INTERVENTIONAL ULTRASOUND
  • A.

    Procedures-Ultrasound Guided

    • 1.

      Pericardiocentesis

    • 2.

      Thoracentesis

    • 3.

      Paracentesis

Educational Methods
  • 1.

    Lecture [1 hour]

TECHNICAL SKILLS
Educational Methods
  • 1.

    Practical training [6 hours]

*

TGC = time gain compensation.

Three participants in the first course subsequently documented their first approximately 20 examinations on a standardized report form to evaluate the effect of the training. Only HIV-positive inpatients were included. Subjective confidence with the technique was rated on a scale of 1 to 5 (1 = highly confident, 5 = not confident). The duration of the examination and the requirement for a second opinion were documented. All ultrasound examinations were performed without direct supervision as part of routine medical care.

After these 20 preliminary examinations, the three participants performed five study examinations each and recorded the results. All patients were re-examined on the same day by the reference examiner (T.H.) who was blinded to the results of the participants. For each examination, the presence or absence of the six key sonographic findings was recorded; thus, 90 pairs of findings were compared. To assess the inter-observer agreement the kappa test ratio (κ) was calculated according to the equation κ = (Observed agreement – chance agreement)/1 – chance agreement. A κ value > 0.8 is usually accepted as a sign of very good agreement.8 Using the reference examiner as the gold standard, we calculated the sensitivity and specificity of the participants' ultrasound examinations.

Three junior hospital physicians participated in the study and performed ultrasound examinations after the initial FASH course and recorded their results. A total of 62 examinations were analyzed. All patients examined were HIV positive; median CD4 cell count was 128 cells/mm3. The most common indications for ultrasound were abdominal pain (often with concurrent fever or abnormal liver function test results) in 25 patients (40%), cardiomegaly on chest radiograph in 10 patients (16%), fever of unknown origin in 8 patients (13%), and suspected pleural effusion on chest radiograph in 5 patients (8%).

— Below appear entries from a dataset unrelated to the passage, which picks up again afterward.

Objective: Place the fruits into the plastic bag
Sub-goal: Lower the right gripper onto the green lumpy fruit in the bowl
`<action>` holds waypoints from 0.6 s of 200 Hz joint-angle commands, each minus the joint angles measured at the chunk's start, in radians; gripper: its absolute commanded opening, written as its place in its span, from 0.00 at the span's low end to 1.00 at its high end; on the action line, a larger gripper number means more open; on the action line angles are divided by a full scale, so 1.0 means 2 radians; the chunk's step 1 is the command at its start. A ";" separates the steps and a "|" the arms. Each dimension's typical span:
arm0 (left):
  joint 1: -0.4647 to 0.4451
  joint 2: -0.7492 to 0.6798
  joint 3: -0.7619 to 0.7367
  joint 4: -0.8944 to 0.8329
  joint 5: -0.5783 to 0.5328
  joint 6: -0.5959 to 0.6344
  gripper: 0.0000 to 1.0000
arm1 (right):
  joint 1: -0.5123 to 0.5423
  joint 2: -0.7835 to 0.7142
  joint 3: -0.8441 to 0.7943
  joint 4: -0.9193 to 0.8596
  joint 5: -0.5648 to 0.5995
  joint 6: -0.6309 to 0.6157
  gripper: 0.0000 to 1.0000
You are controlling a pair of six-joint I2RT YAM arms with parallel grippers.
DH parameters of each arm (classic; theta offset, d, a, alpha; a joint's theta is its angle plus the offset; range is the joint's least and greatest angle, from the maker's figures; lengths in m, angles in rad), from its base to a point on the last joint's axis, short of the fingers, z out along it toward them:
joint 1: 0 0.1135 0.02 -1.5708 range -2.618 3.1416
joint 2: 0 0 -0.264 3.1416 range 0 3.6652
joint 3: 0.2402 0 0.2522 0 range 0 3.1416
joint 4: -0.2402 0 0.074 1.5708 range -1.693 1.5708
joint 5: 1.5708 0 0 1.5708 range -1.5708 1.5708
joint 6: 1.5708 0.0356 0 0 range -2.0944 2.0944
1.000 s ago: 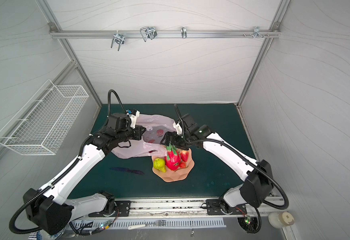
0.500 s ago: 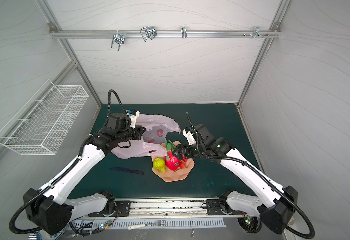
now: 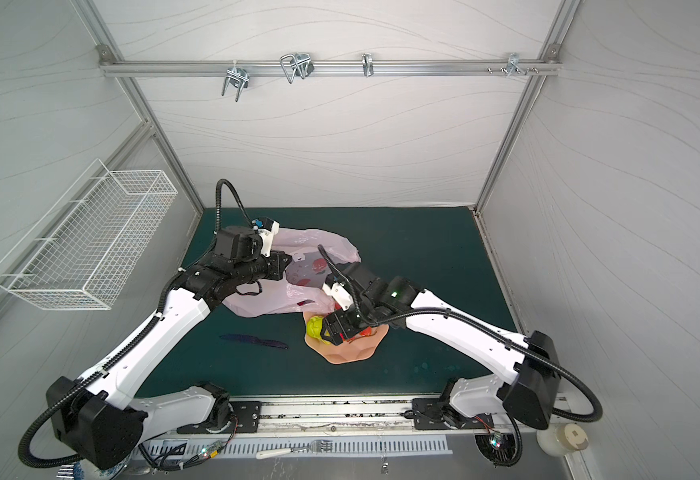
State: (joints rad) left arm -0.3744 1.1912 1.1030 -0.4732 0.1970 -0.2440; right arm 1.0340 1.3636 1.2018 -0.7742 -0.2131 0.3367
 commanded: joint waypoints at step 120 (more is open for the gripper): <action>0.002 -0.010 0.009 -0.006 -0.004 0.000 0.00 | 0.040 0.120 0.044 0.030 0.054 -0.076 0.82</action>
State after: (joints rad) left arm -0.3744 1.1851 1.1030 -0.4820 0.1947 -0.2436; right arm 1.1069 1.5734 1.2800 -0.7368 -0.1463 0.2268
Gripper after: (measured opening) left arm 0.047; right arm 0.815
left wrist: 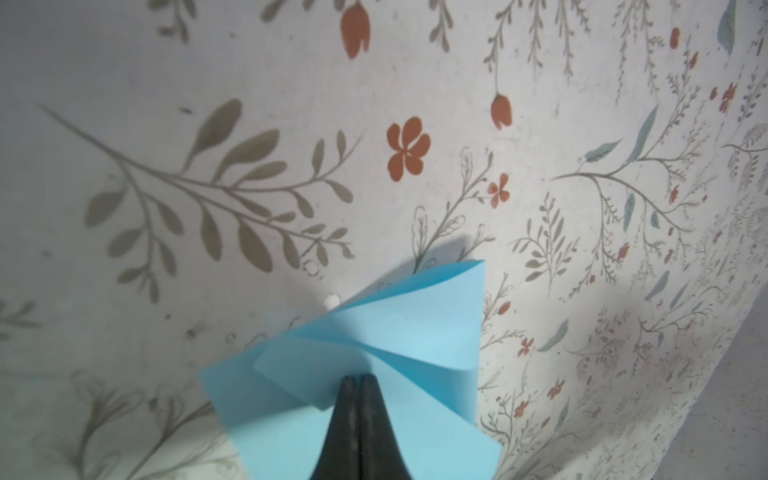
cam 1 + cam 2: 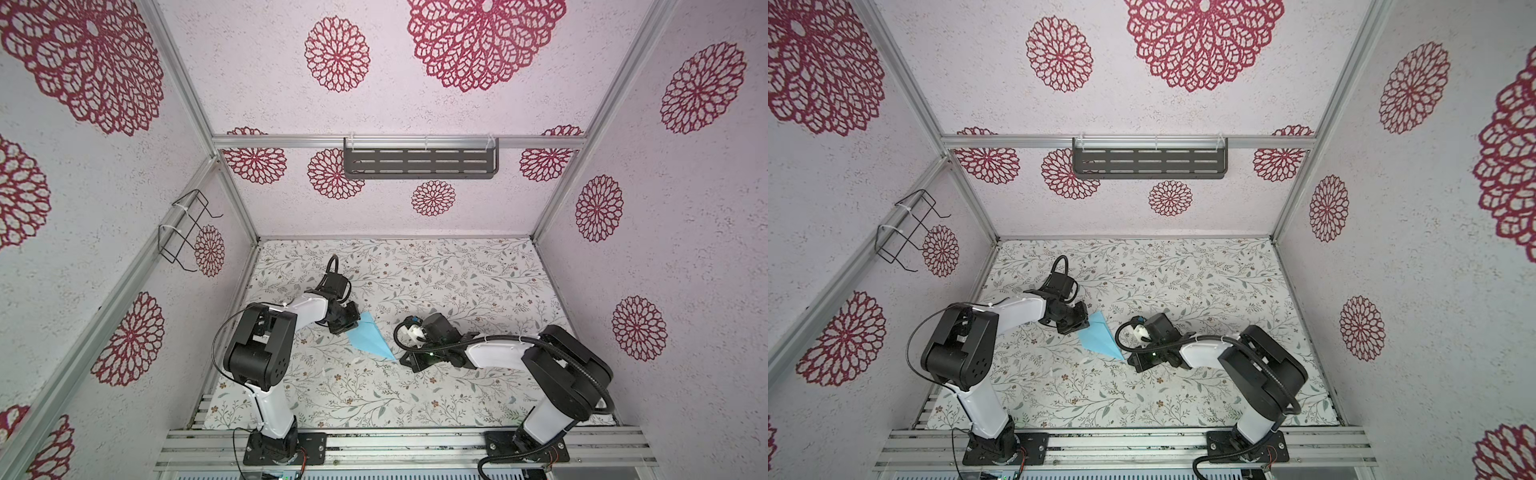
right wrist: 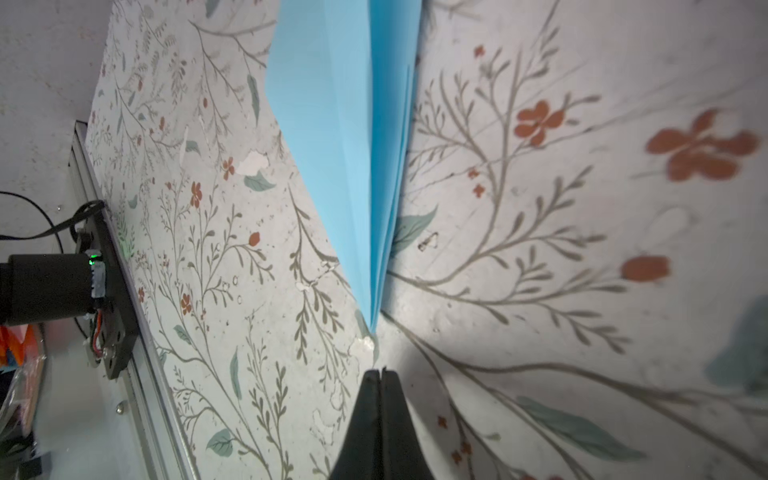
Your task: Fold a paper plane with a square sheet of paper (pick it up from the middle)
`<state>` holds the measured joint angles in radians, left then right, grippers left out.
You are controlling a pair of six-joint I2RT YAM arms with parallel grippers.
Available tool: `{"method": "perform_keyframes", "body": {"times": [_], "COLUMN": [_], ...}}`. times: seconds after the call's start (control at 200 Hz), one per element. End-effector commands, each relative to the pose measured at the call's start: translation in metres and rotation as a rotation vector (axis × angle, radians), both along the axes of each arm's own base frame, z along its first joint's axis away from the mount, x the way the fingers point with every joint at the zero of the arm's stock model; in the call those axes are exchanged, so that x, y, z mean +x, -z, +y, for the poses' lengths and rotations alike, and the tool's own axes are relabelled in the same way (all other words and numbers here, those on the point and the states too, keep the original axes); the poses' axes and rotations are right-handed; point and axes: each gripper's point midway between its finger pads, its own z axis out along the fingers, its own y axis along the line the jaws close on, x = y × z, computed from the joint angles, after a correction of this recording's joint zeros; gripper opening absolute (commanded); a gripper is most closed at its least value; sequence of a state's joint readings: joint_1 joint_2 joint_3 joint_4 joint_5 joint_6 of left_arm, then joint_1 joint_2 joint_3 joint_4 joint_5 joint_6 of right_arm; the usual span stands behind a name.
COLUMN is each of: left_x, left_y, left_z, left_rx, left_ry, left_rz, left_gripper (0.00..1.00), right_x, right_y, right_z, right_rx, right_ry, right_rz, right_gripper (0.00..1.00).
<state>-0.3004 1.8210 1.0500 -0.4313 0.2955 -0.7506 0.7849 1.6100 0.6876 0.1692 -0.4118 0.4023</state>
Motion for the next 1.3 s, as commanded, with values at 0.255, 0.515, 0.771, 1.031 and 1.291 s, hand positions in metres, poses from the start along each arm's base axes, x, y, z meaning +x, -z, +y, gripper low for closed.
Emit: {"method": "perform_keyframes", "body": {"times": [0.255,0.515,0.771,1.031,1.291], "left_x": [-0.002,-0.018,-0.022,-0.024,-0.024], "left_y": [-0.079,-0.065,-0.037,-0.024,-0.017], "left_z": [-0.006,-0.019,-0.035,-0.048,-0.057], "left_rx": [-0.149,-0.278,-0.337,-0.380,-0.416], "left_ry": [-0.077,-0.068,-0.054,-0.031,-0.018], "left_rz": [-0.189,-0.235,-0.176,-0.152,-0.142], "left_gripper": [0.34,0.50,0.49,0.44,0.42], "right_x": [0.065,0.073,0.085,0.092,0.090], "right_y": [-0.059,-0.052,-0.029,-0.010,-0.007], "right_z": [0.016,0.036,0.044,0.045,0.047], "right_rx": [0.126,0.141,0.073,0.009,0.008], "right_ry": [0.173,0.129,0.131,0.141,0.134], "right_rz": [-0.223,-0.195,-0.147,-0.115,-0.100], "right_gripper": [0.39,0.43,0.34,0.27,0.25]}}
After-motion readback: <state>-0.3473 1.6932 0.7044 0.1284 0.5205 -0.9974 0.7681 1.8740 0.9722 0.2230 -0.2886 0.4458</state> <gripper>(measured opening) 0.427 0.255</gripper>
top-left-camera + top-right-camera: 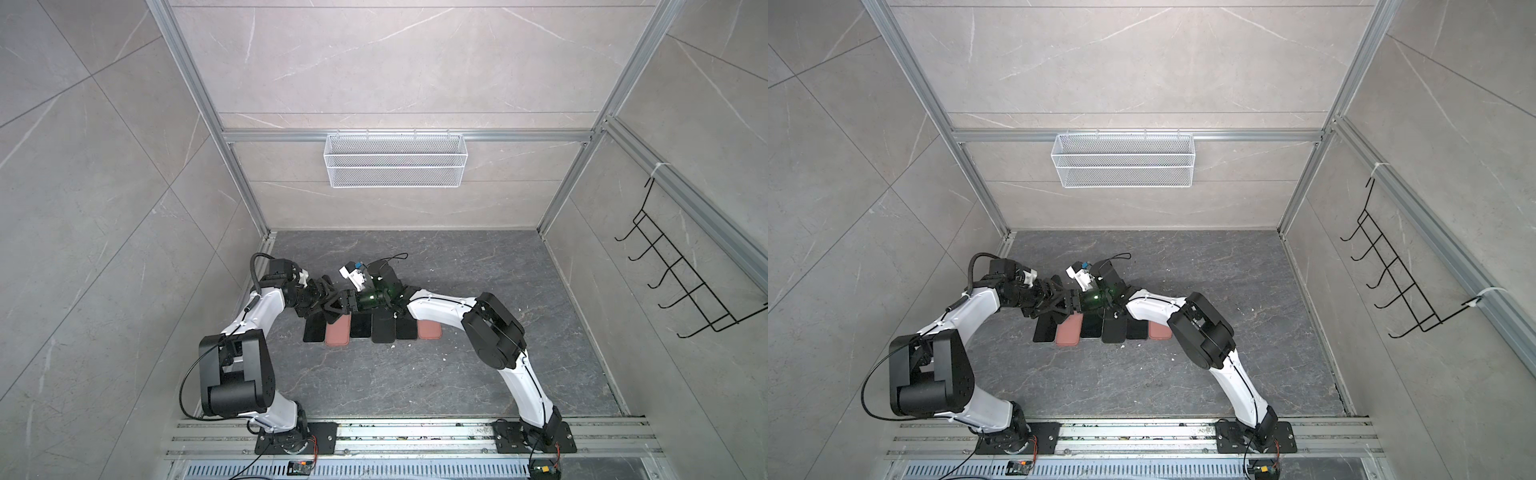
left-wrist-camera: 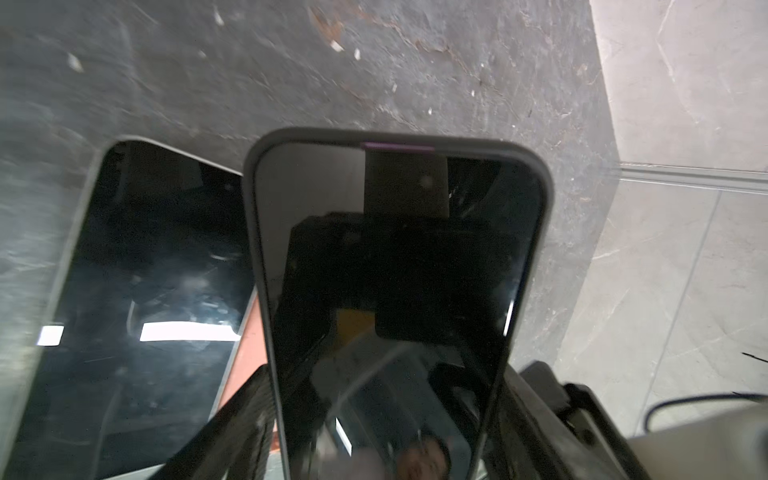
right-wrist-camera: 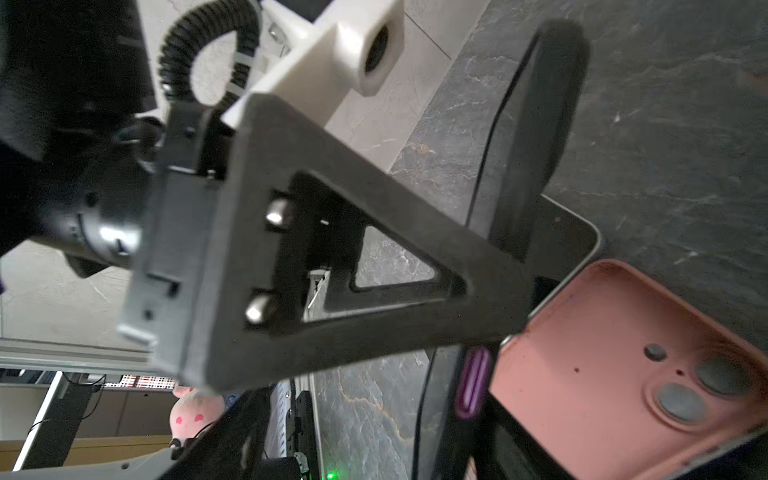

The participants reported their findings on a standardized form. Effusions were found in a high proportion of the examinations: pericardial effusion in 32 examinations (52%), ascites in 14 (23%), and pleural effusion in 13 (21%). Abdominal lymph nodes (> 1.5 cm in diameter) were seen in 18 examinations (29%), focal splenic lesions in 10 (16%), and focal liver lesions in 2 (3%).

The mean time spent per examination was 7.2 minutes. In more than 84% of the examinations, the participants were subjectively confident or highly confident in being able to identify or exclude free fluid. The level of confidence with respect to the FASH-plus findings was lower: in 61% of the examinations, the participants were highly confident or confident with their findings. During their first five examinations, each participant requested a second opinion to verify their results in 60% of the examinations; this rate decreased to 23% in subsequent examinations.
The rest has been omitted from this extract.